I will make the decision the General Division should have

[59] I find that it is appropriate for me to substitute with my own decision in this case. In doing so, I can make any necessary findings of fact.Footnote 38 The parties have had a full and fair opportunity to make their case at the General Division. As well, the record is complete.

The Claimant elected for extended parental benefits and that election was irrevocable

[60] The election is the one you make in your application form.Footnote 39 The application form shows that the Claimant elected for extended parental benefits for 55 weeks.Footnote 40

[61] I find that the Claimant elected for the extended option when she applied for parental benefits and asked for 55 weeks.

[62] In my view, the Claimant’s choice for extended parental benefits was a deliberate choice. I have considered her testimony from the General Division hearing where she stated that “I was looking at the maternity and thinking well that’s not long enough so I think I need the extended and that’s why I selected the extended there, meaning I just want more than the maternity leave they were showing me, I thought I was taking a year off.”Footnote 41

[63] The election for extended benefits is irrevocable after parental benefits have been paid.Footnote 42

[64] A payment chart in the file shows that the Claimant started receiving parental benefits in April 2023.Footnote 43 The first parental benefit payment was processed by the Commission on April 21, 2023 (for the biweekly period from April 9, 2023, to April 22, 2023).

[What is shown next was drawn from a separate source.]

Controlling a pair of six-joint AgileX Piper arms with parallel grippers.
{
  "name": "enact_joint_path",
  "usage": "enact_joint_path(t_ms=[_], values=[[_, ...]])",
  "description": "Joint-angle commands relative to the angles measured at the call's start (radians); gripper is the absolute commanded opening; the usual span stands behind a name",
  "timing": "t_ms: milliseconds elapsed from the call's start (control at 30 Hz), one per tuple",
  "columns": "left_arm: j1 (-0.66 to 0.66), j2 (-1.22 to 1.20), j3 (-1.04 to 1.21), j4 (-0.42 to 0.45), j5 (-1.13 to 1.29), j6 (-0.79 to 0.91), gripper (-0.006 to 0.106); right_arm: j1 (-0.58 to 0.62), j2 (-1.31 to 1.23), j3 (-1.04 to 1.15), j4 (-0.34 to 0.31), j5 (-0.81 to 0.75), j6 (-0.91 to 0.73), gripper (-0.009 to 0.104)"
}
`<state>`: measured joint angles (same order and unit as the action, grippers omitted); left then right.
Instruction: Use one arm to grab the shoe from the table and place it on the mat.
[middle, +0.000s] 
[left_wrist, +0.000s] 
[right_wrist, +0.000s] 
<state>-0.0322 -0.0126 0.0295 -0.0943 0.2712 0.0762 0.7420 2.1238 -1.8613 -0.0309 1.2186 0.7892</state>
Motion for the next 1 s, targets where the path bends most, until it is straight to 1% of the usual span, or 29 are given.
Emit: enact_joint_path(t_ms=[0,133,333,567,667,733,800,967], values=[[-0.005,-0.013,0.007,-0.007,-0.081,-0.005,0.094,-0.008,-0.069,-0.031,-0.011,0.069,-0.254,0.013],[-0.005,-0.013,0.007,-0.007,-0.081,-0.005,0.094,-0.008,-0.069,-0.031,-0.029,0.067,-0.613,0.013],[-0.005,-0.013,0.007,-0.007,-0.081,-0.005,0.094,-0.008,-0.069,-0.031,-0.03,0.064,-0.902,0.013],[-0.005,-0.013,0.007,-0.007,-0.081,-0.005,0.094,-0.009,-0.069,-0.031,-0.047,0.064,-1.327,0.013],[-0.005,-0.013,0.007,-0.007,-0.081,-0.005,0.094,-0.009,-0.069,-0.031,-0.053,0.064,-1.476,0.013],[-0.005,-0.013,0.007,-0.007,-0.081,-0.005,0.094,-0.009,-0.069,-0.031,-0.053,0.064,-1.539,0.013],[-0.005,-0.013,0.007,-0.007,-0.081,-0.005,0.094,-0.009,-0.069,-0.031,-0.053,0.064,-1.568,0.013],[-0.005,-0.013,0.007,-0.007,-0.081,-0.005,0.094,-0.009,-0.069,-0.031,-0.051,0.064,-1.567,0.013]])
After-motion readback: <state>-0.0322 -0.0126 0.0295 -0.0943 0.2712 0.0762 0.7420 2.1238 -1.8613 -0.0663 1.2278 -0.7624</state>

[65] The Claimant contacted the Commission on May 30, 2023, to ask them to amend the parental benefit option from extended to standard.Footnote 44

[66] I find the Claimant cannot change her election from extended to standard because she only asked the Commission after she started receiving parental benefits, so it was irrevocable.

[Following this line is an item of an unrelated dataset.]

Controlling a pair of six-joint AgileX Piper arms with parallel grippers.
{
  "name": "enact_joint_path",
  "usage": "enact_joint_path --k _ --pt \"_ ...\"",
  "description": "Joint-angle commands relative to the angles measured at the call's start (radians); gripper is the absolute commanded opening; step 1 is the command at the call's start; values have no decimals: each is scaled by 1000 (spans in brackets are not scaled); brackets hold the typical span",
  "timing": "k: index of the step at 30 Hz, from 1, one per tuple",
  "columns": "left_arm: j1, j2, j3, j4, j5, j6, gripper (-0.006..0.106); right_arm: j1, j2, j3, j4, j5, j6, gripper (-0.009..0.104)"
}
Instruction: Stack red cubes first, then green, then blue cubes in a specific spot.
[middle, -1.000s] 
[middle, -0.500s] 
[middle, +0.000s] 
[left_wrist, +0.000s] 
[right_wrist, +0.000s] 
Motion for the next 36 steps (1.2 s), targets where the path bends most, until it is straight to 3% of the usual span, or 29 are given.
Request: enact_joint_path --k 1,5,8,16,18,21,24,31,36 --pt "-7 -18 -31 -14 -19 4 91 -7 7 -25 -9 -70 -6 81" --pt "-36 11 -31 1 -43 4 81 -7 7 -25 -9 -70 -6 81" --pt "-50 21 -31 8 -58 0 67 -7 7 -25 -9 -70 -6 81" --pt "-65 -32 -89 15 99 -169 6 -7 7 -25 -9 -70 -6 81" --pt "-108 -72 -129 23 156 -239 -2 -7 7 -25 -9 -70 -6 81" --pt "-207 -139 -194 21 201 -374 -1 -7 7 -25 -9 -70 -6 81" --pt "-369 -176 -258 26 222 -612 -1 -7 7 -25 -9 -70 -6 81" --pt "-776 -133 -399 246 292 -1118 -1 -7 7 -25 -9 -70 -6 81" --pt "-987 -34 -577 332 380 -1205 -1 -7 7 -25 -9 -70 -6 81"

[67] I acknowledge that the Claimant tried to change her election promptly, but it became irrevocable once she started receiving parental benefits under the extended option in April 2023.Footnote 45

[68] I don’t agree with the Claimant when she says that the Commission ought to have realized that she incorrectly picked extended benefits because it was not consistent with her return to work date in her application. It is not the Commission’s responsibility to verify that her election was the right choice.Footnote 46

[69] It is the Claimant’s responsibility to read the application form and to carefully select the parental benefits she wants.Footnote 47 The validation section of the application form summarized what she picked. It shows that she would get 15 weeks of maternity benefits and 55 weeks of extended parental benefits at a reduced rate (this totals 70 weeks of combined benefits).

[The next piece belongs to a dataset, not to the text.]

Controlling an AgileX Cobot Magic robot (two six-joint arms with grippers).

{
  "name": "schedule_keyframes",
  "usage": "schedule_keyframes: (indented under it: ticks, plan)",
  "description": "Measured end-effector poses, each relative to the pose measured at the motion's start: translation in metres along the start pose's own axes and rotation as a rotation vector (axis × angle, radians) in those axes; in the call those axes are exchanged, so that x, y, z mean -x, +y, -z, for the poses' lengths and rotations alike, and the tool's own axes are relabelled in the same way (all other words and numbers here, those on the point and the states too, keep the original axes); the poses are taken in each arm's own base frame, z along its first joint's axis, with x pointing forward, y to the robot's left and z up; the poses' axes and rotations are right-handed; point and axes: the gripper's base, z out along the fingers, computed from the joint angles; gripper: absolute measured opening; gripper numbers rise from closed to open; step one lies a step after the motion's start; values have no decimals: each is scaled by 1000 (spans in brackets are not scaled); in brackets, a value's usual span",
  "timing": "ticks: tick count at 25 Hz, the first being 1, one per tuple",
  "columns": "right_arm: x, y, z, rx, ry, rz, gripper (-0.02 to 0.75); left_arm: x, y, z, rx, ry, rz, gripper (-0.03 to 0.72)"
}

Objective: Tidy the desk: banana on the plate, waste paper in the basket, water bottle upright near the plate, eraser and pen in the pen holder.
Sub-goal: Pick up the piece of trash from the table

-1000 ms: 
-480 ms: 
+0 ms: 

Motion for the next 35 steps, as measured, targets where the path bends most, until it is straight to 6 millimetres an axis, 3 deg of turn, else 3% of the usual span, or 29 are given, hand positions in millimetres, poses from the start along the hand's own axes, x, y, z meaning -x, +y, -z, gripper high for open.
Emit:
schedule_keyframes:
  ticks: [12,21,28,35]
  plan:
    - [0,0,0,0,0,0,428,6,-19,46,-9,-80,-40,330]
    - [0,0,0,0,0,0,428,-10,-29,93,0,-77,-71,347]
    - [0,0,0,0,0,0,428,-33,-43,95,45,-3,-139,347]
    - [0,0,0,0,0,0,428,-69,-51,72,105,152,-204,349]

[70] I accept that the Claimant made a genuine mistake when she selected the extended option. The consequences of that error might seem harsh, but I have no authority or discretion to revoke her election or change it.Footnote 48 I have to apply the law and I can’t rewrite it or interpret it in a manner contrary to its plain meaning.Footnote 49

[71] For these reasons, I find that the Claimant elected for extended parental benefits and asked for 55 weeks. She cannot amend her election because it became irrevocable once parental benefits were paid.

Conclusion

[72] The Commission’s appeal is allowed. The General Division made an error of law and ignored some important evidence.

[73] I have decided that the Claimant made an election for extended parental benefits. That election became irrevocable once parental benefits were paid. This means that she cannot change her parental benefit election from extended to standard.